Managing multiple encodings in one repository

Thu Apr 5 11:47:50 CDT 2007

On Thu, Apr 05, 2007 at 08:11:06PM +0400, David Rushby wrote:
> On 4/5/07, Matt Mackall <mpm at selenic.com> wrote:
> >>      If I save Mercurial.ini as (for example) UTF-8, then specify
> >> "--encoding=utf8" or environment variable HGENCODING=utf8, the
> >> username emerges is garbled.
> >
> >What precisely is happening? Is Mercurial properly reading your .ini
> >as UTF-8 and then displaying it as UTF-8, which your console tries to
> >interpret as Windows-1251? This will manifest as all the non-ASCII
> >characters being represented as multiple characters.
> 
> No, that's not what's happening.  Mercurial is try to pretend that the
> contents of Mercurial.ini are stored in the system default encoding,
> even when I specify another encoding.
> 
> Here's a simple way to reproduce the problem (on Windows, at least):
> ---
> 1) create an empty directory
> 
> 2) within that directory,
>     hg init
> 
> 3) hg status
>    now prints nothing, as expected.
> 
> 4) Start wordpad.exe, and paste the following into it:
>      [ui]
>      username = Someone <someone at somewhere.com>
> 
>    Note that there are no non-ASCII characters there, so printing
> them to the console should not present any problems, regardless of
> what code page the console is configured to use.
> 
> 5) Use {File->Save As} to cause wordpad to replace your Mercurial.ini
> file, specifying "Text document (Unicode)" as the file type.  This
> writes the file in UTF-16.
> 
> 6) hg status --encoding=utf16
>    Now dies with a message like:
> """
> abort: Failed to parse C:\Documents and Settings\Rushby\mercurial.ini
> File contains no section headers.
> file: C:\Documents and Settings\Rushby\mercurial.ini, line: 1
> '\xff\xfe[\x00u\x00i\x00]\x00\r\x00\n'
> """

UTF-16 is a whole 'nother story.
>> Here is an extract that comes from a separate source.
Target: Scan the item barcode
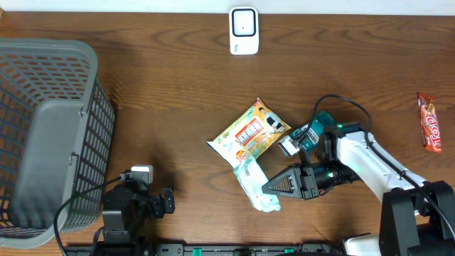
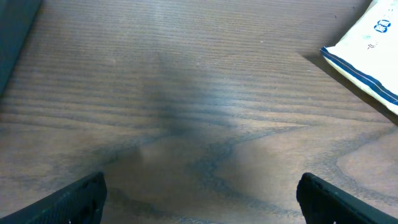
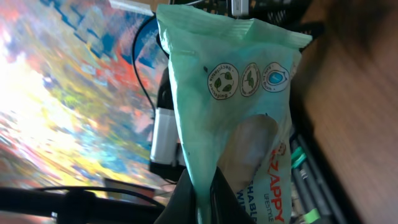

If this had been UTF-8 without the
stupid BOM marker (\xff\xfe), this would have worked just fine.

> Mercurial is going right ahead and trying to read Mercurial.ini as if
> it were encoded in the system default encoding.

No. It's reading it as raw bytes. Again, Mercurial -only- transcodes
those bits of data it knows how to transcode. Here, that means the
only line in the .ini file that gets transcoded is the username. That
happens after parsing. Everything else it leaves untouched. 8-bit
clean, remember? This breaks because you've gone to 16 bits!

Ok, actually, it broke before that because it doesn't have any idea
what to make of the first two garbage bytes on the first line.
Otherwise, you would have gotten a nice header that looked like
"\0u\0i\0", which wouldn't have matched "ui".

> >>  2) Be able to see encoding-normalized output from commands that
> >> might operate on files with different encodings.
> >
> >There's really no good way to deal with this problem. Firstly, because
> >there's no well-defined way to identify a file's encoding (indeed, it
> >could have -many- in the same file). And secondly, because it's a bad
> >idea for the tool to presume to modify data that it doesn't own.
> >Character encoding/decoding is lossy, confusing, and frequently
> >misconfigured, so it's a good way to silently corrupt things. So we
> >only encode and decode Mercurial metadata, everything else is saved,
> >stored, and displayed as-is. This is also known as being '8-bit
> >clean'.
> 
> That makes sense.  What do you think of the feasibility of writing a
> plug-in (for my own use) that would intercept any attempt by Mercurial
> to a read file with a certain extension, examine the file for an
> encoding specification, and load a normalized representation of the
> file before Mercurial "gets its hands on" the contents?

See the encode and decode filters:

http://www.selenic.com/mercurial/wiki/index.cgi/EncodeDecodeFilter

-- 
Mathematics is the supreme nostalgia of our time.